Short answer: VR surgical simulators are expensive per-seat investments that require dedicated physical space, and they sit idle roughly 90% of the time because trainees can't access them between scheduled sessions. A browser-based simulator — WebGL, no plugin, any laptop — trades some photorealism for ubiquitous access. For most training objectives, access drives proficiency more than photorealism does, and teaching programs that deploy browser modules alongside their VR programs have reported dramatically higher practice-hour logs per trainee.
The teams bringing me in to build browser-based medical training tools aren't trying to replace their VR investments.
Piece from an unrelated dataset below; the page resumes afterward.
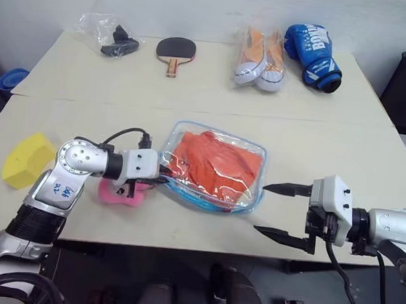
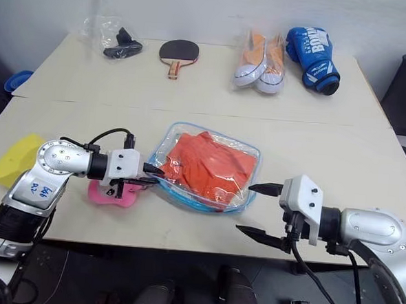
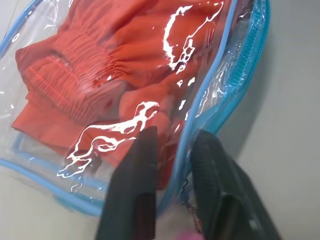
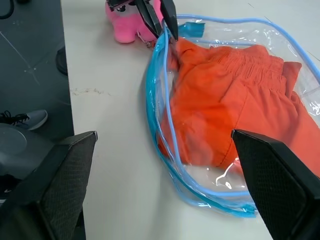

They're trying to fill the 90% of time the VR room is locked.
The access problem VR created in MedTech
When a medical program invests in VR surgical simulation — Osso VR, FundamentalVR, Precision OS, or a custom platform from a vendor like CAE Healthcare — they solve for high-fidelity skill practice. What they don't solve for is the other 20 hours per week a trainee might want to review a procedure, walk through anatomy with a decision-tree scenario, or rehearse before a scheduled VR session.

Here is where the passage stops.